Hal ini berbeda dengan materi komedi yang berangkat dari kritik sosial seperti kerap dilontarkan grup Warkop DKI di era 1980-an dulu.
Salah satu komedi yang masih relevan dan menggelitik hingga disimak hingga saat ini adalah perkataan Kasino, seorang anggota grup lawak Warkop, yang menyebut bahwa anak-anak orang kaya cenderung tengil atau menyebalkan. Padahal, belum tentu harta yang orangtua mereka miliki diperoleh dari cara yang halal dan bersih. Kalimat Kasino itu tidak tergerus zaman dan mampu dinikmati hingga hari ini sebagai bahan komedi sekaligus bentuk refleksi keadaan sosial di masyarakat.

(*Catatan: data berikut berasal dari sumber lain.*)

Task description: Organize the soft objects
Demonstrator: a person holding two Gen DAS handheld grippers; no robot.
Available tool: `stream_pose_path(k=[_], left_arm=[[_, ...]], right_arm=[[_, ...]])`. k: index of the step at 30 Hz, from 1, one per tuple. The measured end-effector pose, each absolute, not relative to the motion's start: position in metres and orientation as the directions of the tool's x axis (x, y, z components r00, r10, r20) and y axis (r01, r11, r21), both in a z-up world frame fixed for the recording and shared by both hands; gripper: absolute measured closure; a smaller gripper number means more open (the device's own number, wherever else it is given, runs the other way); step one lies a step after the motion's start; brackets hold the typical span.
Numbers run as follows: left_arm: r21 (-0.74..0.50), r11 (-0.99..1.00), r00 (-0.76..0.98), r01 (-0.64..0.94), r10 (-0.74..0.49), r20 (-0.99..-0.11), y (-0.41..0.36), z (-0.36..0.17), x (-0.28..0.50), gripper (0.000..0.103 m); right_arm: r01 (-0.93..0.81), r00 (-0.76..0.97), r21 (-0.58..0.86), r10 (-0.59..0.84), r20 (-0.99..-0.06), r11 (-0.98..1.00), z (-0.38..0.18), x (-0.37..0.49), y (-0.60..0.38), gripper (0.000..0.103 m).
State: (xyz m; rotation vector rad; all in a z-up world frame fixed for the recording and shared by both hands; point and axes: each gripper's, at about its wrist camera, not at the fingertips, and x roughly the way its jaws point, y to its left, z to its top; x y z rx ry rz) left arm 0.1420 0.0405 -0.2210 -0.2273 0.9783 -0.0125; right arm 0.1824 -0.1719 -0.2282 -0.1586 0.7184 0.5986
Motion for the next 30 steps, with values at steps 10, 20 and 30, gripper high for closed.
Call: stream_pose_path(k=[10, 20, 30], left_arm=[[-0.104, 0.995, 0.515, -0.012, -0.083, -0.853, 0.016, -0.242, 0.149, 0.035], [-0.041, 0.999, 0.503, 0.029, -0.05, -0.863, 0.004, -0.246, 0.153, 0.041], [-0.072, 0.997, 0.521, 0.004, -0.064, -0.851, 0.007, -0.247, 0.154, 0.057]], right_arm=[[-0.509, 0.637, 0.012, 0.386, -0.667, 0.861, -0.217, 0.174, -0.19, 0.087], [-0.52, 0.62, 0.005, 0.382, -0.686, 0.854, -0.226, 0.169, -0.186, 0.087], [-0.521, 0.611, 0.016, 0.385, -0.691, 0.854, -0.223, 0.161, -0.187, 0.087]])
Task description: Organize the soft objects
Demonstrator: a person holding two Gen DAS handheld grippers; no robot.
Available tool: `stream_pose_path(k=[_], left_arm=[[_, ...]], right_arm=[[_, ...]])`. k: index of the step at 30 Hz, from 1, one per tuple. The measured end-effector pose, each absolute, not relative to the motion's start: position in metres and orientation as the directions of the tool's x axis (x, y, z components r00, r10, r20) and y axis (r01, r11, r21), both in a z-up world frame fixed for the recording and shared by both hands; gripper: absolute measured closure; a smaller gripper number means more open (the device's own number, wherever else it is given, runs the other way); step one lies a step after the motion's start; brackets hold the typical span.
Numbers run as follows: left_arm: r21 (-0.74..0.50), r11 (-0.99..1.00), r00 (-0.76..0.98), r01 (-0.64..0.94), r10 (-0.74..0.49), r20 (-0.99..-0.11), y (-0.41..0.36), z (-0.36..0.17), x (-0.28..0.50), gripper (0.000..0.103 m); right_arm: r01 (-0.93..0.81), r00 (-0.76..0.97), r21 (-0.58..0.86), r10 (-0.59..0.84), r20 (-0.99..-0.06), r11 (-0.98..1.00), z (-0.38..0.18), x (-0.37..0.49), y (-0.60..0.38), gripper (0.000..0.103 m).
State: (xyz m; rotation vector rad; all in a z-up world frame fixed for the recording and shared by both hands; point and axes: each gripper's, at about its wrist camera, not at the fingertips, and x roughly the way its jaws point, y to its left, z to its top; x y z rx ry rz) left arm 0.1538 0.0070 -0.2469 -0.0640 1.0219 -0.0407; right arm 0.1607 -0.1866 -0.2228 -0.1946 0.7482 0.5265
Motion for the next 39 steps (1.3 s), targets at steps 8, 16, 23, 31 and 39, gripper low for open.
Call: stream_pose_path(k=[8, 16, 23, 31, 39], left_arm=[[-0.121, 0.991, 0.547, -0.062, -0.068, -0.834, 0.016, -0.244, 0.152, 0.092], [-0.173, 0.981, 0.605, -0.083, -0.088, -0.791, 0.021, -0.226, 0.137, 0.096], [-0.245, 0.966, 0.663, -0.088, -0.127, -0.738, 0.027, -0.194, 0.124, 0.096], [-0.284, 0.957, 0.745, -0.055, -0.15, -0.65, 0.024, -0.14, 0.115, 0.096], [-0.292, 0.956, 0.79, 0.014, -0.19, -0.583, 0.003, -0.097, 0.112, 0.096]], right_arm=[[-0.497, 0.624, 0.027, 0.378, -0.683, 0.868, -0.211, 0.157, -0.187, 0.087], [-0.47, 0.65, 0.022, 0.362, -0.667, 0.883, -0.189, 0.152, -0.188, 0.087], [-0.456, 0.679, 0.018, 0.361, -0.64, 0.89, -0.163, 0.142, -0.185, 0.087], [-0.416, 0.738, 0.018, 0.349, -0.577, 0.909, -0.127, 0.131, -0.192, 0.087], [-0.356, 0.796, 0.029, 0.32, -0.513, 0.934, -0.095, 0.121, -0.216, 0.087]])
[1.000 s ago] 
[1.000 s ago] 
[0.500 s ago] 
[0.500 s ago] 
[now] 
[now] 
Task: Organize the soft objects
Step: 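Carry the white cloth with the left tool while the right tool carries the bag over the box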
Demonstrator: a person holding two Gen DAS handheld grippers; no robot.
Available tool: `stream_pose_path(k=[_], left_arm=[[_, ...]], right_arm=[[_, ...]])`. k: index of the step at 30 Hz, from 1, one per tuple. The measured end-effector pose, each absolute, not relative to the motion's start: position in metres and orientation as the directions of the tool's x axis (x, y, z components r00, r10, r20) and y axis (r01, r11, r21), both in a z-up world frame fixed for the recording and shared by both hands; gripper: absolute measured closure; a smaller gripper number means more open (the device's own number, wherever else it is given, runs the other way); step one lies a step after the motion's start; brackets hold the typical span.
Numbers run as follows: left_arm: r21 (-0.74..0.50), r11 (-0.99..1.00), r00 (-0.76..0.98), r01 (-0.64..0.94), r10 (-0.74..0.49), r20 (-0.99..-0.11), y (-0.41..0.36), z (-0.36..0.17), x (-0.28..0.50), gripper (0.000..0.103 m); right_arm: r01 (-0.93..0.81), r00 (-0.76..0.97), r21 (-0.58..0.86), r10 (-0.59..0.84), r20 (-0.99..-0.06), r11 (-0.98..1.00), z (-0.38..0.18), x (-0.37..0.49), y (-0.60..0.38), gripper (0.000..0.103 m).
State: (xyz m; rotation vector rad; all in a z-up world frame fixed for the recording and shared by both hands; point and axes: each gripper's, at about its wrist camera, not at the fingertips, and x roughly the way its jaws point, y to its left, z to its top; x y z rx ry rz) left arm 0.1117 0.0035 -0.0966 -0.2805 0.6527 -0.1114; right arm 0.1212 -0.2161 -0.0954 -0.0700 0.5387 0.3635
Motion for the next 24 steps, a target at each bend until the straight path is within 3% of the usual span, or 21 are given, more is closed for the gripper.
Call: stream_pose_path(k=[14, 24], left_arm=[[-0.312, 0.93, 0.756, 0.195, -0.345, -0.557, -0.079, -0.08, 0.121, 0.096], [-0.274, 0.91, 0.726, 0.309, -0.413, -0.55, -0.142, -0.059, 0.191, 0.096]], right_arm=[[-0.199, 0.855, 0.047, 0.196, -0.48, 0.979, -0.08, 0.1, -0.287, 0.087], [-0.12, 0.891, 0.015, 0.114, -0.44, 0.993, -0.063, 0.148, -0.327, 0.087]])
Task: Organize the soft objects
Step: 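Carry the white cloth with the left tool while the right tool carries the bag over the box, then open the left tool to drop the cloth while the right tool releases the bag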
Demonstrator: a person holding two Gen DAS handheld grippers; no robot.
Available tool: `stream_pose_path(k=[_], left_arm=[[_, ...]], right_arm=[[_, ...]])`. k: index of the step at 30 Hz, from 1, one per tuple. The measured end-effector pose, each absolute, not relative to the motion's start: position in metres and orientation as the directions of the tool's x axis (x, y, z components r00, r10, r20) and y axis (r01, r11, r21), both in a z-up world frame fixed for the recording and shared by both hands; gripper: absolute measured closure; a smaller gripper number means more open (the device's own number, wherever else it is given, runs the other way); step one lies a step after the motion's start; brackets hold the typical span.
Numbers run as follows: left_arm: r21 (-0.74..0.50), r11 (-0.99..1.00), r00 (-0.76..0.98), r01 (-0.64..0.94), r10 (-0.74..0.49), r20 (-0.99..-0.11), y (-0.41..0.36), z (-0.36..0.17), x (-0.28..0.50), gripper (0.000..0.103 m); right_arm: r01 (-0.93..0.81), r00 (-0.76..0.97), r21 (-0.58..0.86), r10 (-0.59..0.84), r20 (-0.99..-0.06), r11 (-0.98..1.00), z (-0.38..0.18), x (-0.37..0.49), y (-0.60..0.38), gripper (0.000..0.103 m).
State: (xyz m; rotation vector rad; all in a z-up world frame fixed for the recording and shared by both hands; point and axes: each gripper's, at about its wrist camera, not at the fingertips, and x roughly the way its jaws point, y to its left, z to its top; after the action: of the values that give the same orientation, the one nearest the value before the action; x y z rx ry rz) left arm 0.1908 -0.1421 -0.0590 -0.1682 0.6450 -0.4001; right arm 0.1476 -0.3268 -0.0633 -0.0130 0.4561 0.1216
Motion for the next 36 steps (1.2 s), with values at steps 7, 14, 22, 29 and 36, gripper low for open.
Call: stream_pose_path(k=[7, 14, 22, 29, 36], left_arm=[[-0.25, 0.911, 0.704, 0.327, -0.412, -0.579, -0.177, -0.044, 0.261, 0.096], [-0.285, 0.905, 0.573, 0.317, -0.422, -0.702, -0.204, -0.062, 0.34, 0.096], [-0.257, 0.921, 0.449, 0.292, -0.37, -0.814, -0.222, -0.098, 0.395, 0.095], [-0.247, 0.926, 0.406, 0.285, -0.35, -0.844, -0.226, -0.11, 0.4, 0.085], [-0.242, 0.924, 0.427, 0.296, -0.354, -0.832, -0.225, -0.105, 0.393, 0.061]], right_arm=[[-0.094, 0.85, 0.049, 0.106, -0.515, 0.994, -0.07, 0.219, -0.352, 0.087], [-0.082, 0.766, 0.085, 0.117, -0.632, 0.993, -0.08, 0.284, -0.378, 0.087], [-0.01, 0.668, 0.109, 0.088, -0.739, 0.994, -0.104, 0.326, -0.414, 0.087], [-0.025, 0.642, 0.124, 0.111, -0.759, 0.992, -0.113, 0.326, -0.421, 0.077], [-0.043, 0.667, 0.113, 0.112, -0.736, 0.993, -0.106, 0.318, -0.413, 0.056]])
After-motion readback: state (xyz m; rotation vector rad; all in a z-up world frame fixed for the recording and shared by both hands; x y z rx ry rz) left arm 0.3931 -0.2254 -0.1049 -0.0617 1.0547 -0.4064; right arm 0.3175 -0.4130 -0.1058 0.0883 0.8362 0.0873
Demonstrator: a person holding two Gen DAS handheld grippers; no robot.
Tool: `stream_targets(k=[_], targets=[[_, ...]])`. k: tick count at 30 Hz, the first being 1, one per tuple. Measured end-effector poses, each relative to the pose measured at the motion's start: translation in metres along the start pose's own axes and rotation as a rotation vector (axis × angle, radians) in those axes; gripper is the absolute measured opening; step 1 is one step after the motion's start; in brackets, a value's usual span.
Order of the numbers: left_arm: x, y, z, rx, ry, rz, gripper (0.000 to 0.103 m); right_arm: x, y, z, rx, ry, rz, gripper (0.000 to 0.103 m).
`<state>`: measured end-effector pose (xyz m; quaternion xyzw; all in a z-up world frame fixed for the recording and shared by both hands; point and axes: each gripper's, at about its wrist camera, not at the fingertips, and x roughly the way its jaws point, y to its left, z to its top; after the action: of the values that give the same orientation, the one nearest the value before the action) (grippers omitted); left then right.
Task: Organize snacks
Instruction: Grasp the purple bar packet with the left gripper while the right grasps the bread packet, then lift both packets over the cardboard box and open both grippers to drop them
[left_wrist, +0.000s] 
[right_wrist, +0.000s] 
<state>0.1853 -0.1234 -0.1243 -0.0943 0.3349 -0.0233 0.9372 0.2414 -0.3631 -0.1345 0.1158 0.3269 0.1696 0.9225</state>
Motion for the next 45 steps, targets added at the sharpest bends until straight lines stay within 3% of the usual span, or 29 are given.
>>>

Ernest Prakasa (40) di Jakarta, akhir Desember 2022.
Mengenai fenomena bahasa pergaulan yang banal digunakan sebagai bahan komedi, pakar linguistik, Ivan Lanin, menjelaskan, ragam bahasa pergaulan itu muncul lantaran adanya kebutuhan untuk menghasilkan bahasa yang hanya dipahami oleh kelompoknya yang membedakan dengan kelompok lainnya. Bahasa pergaulan atau yang lebih dikenal sebagai slang ada pada hampir semua generasi dan bahasa.
Meluasnya penggunaan bahasa gaul ala Jaksel, kata Ivan, disebabkan sebutan sebagai anak Jaksel menimbulkan identitas sosial yang dianggap bergengsi bagi sebagian orang. “Orang-orang yang ingin dapat diterima atau dianggap bagian kelompok tersebut akan mempelajari dan menggunakan slang kelompok itu,” ucap Ivan.
Bahasa slang itu bisa diterima menjadi materi komedi karena merupakan jenis humor dengan teknik bahasa yang paling mudah diciptakan dan disebarkan. Faktor utama yang menumbuhkan humor berupa permainan kata slang adalah kreativitas. Manusia senang mengekspresikan diri dengan bahasa yang tidak konvensional untuk memberikan keunikan dan kebaruan.
Menurut Ivan, humor dalam bahasa gaul amat mudah diterima karena lebih akrab dan santai. Dengan semakin banyaknya penggunaan bahasa gaul, Ivan menilai hal itu tidak akan serta merta membuat generasi muda melupakan tata bahasa Indonesia yang baik dan benar. “Proses tersebut alamiah. Kalau hanya melihat kondisi anak muda saat ini yang belum dituntut oleh pendidikan dan pekerjaan, kita mungkin cemas. Namun, bahasa mereka akan berubah seiring dengan pertambahan umur dan tuntutan terhadap mereka,” ujarnya.